* _Exercise goal_
Read through the listing below, and copy every line where the string "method" appears.

* _Available data_
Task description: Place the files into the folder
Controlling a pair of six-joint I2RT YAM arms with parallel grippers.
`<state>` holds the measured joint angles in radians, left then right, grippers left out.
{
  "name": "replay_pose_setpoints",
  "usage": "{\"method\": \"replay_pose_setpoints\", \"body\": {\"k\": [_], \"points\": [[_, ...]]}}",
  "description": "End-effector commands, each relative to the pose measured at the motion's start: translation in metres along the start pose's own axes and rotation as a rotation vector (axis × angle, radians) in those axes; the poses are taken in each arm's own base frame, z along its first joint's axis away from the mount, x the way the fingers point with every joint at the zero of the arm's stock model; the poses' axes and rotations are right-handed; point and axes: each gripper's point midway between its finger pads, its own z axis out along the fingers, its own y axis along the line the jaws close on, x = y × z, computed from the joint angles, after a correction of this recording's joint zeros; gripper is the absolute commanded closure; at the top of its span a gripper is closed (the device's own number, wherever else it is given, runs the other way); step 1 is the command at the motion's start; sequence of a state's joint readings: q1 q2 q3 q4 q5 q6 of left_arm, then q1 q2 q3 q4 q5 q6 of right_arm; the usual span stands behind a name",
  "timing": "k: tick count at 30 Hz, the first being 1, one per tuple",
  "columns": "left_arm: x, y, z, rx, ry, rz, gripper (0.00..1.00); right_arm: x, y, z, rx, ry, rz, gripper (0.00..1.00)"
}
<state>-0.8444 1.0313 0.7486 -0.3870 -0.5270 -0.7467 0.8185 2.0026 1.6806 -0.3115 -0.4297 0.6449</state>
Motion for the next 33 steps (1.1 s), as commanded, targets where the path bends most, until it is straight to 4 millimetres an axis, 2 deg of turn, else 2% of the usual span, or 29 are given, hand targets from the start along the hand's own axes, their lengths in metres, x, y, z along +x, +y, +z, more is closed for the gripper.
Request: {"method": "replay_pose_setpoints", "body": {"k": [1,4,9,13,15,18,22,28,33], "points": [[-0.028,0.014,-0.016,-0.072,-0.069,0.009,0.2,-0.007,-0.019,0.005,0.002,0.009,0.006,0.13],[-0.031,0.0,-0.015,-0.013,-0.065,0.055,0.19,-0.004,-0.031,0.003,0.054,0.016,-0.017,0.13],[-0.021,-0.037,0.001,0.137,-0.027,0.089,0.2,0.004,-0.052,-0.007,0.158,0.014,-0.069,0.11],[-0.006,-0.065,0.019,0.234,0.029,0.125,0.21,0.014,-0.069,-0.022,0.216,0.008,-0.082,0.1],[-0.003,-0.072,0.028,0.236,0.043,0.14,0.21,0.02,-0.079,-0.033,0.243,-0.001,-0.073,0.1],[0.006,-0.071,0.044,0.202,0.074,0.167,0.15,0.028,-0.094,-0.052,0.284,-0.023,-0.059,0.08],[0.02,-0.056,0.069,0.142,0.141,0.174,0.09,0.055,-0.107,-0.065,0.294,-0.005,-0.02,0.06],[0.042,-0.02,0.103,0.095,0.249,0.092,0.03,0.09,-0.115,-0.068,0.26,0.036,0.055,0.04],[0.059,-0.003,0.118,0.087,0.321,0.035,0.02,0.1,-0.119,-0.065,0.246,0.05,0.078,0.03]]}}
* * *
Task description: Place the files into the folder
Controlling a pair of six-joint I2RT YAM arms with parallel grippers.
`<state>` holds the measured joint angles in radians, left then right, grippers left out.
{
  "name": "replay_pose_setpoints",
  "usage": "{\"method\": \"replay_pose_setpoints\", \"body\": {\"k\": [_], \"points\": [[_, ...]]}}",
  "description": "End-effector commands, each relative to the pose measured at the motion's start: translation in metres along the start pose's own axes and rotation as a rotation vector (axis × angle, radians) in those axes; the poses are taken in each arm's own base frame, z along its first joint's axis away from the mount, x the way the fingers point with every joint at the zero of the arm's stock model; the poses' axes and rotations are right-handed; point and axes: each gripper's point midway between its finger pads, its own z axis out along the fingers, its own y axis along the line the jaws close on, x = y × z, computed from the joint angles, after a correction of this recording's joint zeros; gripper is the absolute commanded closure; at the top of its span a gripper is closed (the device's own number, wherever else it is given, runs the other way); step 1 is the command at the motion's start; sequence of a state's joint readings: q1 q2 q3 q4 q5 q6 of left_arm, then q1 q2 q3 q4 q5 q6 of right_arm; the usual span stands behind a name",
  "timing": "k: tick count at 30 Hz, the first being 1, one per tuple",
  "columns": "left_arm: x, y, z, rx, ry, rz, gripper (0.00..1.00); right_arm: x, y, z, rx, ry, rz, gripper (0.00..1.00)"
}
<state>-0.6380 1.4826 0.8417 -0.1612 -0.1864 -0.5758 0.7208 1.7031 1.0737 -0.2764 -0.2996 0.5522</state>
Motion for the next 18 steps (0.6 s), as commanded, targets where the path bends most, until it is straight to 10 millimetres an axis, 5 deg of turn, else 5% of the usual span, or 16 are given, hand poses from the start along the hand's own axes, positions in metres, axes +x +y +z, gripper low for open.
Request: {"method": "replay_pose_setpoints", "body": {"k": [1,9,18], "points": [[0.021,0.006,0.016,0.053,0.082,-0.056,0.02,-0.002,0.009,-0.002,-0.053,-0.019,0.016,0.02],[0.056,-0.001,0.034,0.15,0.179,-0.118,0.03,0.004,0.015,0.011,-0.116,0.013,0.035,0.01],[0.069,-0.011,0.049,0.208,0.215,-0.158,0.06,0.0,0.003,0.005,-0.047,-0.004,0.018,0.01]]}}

* _Expected output_
  "usage": "{\"method\": \"replay_pose_setpoints\", \"body\": {\"k\": [_], \"points\": [[_, ...]]}}",
Request: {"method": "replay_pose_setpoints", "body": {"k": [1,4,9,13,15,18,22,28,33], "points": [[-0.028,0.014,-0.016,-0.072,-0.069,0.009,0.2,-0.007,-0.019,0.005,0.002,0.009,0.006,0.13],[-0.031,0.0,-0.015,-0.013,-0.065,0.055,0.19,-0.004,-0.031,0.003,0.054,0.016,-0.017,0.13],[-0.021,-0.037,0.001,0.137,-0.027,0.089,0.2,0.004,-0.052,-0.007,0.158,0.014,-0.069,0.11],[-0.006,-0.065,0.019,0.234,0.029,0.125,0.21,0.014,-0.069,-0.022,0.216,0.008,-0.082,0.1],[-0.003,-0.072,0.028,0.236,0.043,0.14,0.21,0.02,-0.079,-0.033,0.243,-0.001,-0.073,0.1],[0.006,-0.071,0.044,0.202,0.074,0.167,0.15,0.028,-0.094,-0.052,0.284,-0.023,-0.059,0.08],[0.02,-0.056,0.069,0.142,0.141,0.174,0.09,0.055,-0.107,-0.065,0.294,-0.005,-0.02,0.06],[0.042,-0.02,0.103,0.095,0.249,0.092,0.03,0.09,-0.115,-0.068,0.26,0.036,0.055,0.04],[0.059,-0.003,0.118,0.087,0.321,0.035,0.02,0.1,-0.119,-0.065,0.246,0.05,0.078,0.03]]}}
  "usage": "{\"method\": \"replay_pose_setpoints\", \"body\": {\"k\": [_], \"points\": [[_, ...]]}}",
Request: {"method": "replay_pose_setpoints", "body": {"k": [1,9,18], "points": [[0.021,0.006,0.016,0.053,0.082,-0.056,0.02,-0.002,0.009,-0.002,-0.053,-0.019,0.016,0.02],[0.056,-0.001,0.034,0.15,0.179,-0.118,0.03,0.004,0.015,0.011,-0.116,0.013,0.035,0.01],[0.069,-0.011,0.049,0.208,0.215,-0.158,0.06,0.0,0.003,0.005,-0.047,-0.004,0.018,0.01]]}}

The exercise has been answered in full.